_Task to complete_:
Return only those lines of the listing that hold the word "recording".
=== Section Start ===
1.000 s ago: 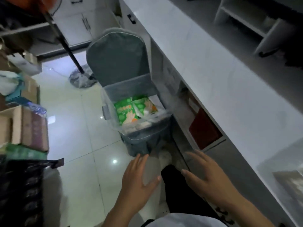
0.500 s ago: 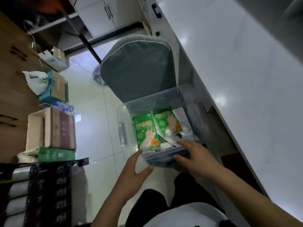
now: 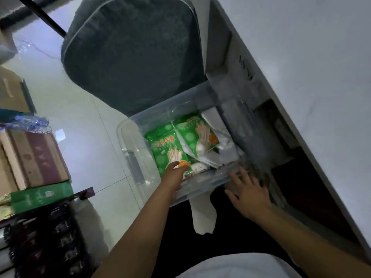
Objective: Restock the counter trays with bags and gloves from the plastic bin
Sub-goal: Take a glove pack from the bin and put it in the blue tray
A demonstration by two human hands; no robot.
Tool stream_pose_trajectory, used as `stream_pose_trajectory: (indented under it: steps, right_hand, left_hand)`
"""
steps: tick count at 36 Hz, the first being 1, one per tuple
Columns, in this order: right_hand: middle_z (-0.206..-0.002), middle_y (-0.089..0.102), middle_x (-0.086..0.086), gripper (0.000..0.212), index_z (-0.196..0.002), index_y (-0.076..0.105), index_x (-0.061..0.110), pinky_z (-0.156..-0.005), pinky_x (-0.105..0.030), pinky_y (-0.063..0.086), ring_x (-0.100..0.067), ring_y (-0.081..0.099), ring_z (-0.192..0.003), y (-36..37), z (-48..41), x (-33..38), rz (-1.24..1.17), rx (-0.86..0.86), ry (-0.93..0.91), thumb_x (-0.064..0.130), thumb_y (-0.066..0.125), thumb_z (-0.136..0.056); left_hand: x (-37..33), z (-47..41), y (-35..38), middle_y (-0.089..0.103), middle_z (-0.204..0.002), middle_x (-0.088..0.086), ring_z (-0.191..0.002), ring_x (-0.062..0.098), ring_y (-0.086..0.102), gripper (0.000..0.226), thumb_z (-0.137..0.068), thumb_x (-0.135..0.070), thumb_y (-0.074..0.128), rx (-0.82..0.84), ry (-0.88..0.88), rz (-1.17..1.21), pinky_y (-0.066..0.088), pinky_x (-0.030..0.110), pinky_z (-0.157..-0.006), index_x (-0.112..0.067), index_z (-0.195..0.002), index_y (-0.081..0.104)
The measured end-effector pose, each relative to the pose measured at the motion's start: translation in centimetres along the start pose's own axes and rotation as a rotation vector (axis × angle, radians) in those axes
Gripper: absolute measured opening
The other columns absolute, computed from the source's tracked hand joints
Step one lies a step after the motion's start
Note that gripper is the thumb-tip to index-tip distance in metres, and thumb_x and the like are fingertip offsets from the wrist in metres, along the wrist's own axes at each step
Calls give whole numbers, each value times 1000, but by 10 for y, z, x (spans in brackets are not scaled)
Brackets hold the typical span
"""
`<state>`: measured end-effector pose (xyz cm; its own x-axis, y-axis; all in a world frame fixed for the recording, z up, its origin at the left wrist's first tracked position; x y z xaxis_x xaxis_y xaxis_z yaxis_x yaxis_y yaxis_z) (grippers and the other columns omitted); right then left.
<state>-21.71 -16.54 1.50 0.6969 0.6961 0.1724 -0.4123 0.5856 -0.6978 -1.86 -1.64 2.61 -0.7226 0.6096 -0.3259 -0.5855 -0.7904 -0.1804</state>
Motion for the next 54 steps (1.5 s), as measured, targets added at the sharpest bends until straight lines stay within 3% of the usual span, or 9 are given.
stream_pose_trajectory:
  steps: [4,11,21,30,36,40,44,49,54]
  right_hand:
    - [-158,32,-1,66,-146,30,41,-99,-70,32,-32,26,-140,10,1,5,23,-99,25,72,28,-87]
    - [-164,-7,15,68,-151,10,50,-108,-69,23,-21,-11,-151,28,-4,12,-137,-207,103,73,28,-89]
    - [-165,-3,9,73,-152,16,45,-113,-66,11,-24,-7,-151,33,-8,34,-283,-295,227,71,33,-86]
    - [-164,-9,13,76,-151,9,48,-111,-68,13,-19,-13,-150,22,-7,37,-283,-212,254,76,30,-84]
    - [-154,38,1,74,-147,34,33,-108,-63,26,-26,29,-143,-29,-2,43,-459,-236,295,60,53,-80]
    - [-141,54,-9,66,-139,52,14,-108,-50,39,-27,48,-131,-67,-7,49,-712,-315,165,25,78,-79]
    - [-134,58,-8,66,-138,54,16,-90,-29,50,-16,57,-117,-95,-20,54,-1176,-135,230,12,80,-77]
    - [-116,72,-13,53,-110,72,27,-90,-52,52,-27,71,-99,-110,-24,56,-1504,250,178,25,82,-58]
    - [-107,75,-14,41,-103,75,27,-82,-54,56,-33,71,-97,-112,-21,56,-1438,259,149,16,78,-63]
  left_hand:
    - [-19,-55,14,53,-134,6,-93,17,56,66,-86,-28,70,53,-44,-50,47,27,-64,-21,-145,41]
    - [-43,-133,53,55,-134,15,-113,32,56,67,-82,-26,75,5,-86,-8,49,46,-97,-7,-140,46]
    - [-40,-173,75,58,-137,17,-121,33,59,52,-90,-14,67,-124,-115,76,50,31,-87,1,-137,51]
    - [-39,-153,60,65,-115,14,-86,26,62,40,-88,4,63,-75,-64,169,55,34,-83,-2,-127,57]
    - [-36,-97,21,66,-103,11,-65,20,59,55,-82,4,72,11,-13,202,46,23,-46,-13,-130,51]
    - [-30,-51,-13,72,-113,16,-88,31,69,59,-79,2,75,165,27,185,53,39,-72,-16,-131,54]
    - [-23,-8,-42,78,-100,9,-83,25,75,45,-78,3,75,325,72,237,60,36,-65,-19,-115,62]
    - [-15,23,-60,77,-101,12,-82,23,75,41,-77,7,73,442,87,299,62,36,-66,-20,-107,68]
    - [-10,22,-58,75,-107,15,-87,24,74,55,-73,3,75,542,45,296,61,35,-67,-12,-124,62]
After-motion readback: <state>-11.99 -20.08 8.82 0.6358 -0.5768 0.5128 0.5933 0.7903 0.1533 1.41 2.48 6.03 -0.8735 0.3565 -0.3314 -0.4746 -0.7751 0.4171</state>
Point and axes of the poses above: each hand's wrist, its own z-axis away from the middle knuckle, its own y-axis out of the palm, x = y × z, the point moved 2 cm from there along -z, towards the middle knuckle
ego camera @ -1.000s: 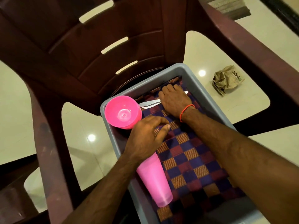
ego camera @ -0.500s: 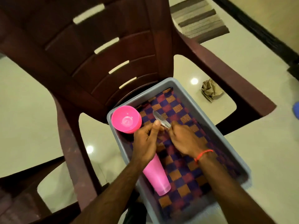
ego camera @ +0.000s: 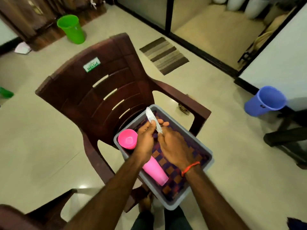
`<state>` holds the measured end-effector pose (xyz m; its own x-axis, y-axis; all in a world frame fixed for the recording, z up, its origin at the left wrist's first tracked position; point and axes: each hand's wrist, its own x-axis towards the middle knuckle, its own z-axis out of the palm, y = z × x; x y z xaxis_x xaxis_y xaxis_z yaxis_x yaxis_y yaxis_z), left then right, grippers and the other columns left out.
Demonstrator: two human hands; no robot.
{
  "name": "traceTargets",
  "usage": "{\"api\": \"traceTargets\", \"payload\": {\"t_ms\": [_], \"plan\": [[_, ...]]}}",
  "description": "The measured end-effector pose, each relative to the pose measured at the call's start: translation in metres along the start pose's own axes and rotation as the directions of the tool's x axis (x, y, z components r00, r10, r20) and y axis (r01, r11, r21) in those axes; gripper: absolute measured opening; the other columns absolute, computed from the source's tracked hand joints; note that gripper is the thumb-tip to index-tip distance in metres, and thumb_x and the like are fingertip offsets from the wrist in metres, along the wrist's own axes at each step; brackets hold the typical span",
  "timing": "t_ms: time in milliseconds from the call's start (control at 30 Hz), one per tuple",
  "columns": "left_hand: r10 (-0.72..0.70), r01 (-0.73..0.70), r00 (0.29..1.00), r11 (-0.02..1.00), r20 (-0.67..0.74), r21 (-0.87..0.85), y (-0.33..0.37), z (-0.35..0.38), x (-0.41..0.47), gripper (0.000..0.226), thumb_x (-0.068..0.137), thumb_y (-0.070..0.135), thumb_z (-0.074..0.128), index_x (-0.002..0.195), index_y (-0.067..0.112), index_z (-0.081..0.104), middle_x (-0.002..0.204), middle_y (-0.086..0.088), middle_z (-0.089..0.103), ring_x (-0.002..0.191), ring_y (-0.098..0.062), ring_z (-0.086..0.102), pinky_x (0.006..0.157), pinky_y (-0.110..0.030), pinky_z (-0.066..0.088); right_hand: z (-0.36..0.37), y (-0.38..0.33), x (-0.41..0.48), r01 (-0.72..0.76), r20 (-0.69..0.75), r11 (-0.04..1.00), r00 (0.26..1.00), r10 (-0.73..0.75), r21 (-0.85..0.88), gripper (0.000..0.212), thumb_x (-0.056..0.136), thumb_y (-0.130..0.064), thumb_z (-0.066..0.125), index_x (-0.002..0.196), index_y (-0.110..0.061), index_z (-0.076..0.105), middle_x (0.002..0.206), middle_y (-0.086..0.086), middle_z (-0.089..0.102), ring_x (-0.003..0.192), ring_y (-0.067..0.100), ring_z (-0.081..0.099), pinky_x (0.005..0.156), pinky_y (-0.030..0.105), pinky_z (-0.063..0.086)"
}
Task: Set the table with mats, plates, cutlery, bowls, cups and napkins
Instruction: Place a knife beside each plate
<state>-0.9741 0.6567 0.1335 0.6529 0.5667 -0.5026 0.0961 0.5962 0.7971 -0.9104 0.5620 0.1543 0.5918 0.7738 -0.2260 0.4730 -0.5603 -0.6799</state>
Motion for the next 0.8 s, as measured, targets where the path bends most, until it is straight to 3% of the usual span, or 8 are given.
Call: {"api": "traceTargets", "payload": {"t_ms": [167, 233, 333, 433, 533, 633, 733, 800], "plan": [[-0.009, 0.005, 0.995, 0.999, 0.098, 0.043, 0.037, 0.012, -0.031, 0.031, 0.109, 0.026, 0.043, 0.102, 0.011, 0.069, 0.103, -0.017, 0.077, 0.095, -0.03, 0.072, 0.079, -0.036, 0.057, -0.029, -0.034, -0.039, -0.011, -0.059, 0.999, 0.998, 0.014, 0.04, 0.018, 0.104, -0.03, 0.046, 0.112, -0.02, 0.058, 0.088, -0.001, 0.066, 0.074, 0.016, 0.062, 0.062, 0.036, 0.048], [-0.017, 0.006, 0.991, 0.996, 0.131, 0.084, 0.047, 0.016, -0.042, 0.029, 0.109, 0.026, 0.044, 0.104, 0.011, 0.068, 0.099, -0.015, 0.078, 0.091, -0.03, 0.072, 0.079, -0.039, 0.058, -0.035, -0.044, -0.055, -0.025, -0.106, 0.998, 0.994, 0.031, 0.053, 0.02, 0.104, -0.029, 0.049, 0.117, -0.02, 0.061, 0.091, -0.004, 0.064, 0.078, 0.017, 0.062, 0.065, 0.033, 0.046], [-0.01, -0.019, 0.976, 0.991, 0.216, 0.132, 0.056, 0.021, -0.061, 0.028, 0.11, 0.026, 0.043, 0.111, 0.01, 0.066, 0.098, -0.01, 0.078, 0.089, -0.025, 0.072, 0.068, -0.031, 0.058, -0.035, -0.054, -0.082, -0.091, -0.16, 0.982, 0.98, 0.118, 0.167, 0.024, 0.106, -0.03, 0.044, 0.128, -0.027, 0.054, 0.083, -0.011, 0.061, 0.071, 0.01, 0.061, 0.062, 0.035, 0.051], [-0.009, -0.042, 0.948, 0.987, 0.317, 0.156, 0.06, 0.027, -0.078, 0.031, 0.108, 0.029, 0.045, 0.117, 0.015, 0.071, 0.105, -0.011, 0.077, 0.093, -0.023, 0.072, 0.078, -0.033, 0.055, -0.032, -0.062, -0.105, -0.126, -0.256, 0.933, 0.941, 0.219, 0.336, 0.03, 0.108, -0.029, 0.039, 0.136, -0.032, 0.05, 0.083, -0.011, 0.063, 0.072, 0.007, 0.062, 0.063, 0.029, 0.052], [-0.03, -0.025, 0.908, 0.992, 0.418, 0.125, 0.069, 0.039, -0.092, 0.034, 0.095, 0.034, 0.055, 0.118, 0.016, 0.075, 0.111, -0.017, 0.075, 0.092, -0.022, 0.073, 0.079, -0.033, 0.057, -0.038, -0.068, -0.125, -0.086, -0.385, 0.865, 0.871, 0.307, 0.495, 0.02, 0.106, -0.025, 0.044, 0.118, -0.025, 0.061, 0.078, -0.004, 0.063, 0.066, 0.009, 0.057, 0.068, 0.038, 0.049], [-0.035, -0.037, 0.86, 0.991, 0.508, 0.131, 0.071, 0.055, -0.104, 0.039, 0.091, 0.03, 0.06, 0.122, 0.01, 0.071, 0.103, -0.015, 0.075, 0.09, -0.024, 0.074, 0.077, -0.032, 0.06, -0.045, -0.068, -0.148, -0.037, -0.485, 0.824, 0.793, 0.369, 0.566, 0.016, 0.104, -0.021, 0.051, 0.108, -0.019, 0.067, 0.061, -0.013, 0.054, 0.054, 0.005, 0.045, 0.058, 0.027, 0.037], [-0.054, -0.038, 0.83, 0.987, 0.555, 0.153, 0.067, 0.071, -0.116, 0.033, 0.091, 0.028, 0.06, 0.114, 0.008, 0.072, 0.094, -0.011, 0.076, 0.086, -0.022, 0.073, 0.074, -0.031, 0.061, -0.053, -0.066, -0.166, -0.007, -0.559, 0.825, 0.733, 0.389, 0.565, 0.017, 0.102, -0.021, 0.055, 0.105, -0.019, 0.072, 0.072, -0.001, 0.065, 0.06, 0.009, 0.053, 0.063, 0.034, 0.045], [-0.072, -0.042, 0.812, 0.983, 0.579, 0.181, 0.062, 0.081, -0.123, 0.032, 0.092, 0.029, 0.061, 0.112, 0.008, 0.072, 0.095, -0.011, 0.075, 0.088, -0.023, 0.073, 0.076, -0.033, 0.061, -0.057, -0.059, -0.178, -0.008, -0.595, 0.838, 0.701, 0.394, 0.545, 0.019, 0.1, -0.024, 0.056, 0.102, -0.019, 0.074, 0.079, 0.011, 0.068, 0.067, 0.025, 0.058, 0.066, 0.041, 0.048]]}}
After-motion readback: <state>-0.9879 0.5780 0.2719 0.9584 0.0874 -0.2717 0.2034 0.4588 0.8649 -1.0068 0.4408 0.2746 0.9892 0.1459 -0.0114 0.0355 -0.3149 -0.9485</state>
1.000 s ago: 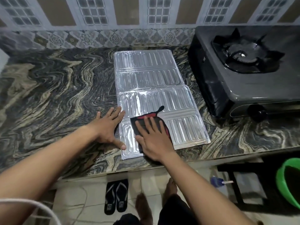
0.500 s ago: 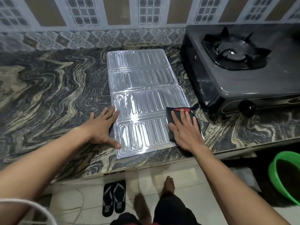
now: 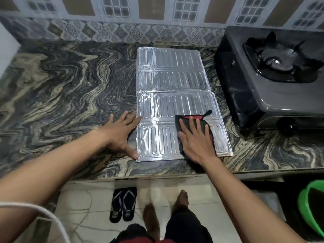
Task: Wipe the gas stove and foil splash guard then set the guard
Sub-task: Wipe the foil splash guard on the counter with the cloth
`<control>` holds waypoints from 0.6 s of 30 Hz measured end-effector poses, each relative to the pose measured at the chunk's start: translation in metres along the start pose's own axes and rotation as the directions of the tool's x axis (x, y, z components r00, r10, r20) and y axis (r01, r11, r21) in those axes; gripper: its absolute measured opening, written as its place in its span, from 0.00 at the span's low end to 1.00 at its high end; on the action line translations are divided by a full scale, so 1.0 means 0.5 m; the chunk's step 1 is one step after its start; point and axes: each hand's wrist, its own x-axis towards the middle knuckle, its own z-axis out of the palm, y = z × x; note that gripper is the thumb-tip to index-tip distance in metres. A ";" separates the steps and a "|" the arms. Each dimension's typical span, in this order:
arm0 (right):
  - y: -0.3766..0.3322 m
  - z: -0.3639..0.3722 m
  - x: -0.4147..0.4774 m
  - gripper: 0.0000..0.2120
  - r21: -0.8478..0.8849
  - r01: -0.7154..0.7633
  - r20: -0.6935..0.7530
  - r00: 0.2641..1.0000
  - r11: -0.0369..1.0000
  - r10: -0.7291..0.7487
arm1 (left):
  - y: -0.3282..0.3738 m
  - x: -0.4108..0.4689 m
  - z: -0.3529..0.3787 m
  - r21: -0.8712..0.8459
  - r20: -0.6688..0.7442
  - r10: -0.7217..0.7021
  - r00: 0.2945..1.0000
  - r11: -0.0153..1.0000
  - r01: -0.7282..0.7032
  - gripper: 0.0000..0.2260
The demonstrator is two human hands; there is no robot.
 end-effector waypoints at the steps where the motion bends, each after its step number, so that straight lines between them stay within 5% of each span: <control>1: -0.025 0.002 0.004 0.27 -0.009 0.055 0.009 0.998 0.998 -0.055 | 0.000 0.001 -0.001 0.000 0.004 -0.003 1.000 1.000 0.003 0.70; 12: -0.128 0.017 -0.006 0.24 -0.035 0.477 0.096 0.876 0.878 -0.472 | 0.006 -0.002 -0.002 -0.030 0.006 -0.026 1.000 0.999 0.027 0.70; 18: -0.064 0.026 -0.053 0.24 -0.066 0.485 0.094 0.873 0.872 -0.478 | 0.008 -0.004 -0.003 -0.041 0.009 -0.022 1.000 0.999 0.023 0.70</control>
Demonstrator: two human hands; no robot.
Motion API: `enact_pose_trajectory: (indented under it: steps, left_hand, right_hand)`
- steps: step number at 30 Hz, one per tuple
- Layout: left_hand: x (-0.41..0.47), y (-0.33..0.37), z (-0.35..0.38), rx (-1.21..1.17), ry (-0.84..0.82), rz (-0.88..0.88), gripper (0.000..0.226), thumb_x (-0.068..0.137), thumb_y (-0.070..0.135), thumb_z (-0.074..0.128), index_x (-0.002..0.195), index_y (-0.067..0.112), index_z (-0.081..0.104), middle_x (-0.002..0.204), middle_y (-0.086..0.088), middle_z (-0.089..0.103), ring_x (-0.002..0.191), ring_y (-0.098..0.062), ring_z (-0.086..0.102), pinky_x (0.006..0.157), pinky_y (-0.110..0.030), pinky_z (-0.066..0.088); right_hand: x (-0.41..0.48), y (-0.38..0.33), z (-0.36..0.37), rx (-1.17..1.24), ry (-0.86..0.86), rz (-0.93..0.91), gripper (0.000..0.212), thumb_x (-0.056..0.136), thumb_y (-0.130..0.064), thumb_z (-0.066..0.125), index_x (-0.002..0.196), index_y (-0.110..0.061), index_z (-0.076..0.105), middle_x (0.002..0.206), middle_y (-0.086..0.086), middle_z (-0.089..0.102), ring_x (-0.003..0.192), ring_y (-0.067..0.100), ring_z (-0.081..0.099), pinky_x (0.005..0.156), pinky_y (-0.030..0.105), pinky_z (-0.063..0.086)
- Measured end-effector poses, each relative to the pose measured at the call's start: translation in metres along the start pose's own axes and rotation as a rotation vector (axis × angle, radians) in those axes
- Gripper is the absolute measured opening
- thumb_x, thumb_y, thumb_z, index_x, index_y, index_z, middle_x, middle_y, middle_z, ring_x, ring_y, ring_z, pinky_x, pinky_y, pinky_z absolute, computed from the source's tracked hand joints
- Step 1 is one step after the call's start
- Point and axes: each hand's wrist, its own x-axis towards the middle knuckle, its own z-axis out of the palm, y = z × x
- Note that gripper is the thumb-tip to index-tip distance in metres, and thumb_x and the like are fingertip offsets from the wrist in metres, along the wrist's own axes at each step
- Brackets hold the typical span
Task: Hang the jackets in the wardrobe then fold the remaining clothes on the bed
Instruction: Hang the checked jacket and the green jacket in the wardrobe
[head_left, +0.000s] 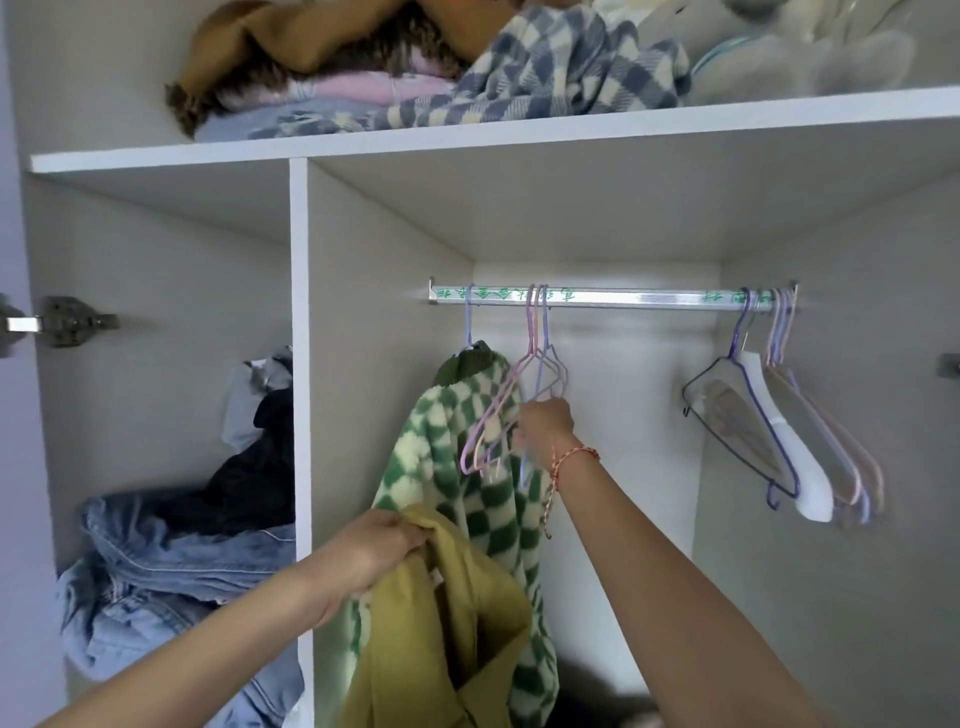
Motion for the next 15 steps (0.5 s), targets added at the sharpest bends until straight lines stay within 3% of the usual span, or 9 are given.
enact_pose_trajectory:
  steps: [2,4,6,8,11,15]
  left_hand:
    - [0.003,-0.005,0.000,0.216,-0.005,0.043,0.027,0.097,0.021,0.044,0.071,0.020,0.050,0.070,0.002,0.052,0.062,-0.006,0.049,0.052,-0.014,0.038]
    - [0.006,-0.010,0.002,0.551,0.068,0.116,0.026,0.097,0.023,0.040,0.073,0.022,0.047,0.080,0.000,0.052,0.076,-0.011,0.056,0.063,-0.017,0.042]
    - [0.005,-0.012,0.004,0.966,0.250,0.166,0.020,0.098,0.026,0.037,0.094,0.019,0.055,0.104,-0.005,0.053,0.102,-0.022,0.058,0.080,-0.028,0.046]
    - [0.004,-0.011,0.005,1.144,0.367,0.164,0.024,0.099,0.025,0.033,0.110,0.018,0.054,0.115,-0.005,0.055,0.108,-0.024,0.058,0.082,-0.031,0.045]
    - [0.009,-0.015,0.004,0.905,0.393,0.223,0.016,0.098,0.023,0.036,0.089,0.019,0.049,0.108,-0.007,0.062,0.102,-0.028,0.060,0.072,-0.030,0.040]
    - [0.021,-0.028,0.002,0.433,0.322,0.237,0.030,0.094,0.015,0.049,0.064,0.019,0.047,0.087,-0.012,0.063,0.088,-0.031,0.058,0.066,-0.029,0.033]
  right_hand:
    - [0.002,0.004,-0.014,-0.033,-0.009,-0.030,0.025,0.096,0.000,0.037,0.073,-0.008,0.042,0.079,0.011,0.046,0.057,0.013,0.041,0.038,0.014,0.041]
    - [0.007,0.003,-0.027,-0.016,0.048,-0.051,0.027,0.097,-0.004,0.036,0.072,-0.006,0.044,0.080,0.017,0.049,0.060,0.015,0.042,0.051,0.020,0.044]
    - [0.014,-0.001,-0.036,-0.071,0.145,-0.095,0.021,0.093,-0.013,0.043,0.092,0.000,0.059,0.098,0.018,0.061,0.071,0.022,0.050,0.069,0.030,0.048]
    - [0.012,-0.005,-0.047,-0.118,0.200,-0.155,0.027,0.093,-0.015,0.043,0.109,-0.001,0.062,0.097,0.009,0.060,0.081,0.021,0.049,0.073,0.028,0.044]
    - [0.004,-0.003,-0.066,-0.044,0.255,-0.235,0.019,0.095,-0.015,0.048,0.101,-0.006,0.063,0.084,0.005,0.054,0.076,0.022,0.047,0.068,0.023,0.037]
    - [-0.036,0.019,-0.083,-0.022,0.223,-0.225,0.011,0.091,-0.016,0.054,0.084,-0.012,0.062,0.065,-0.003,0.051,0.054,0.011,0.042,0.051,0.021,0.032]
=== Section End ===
_Exercise result_:
`<state>`: measured end-effector pose (xyz cm; its own x-axis, y-axis; all in a world frame fixed for the recording, z up, its origin at the left wrist's first tracked position; x y z xaxis_x xaxis_y xaxis_z yaxis_x yaxis_y yaxis_z) (grippers and the other columns omitted); right then left.
`<state>` holds the measured end-effector pose (xyz m; its own x-axis, y-axis; all in a world frame fixed for the recording, z up, its origin at the left wrist's first tracked position; point and axes: each hand's wrist, its own x-axis towards the middle knuckle, its own z-axis out of the palm, y = z × x; x y z xaxis_x xaxis_y xaxis_z yaxis_x yaxis_y yaxis_z), left then right, grippers and the other columns left out.

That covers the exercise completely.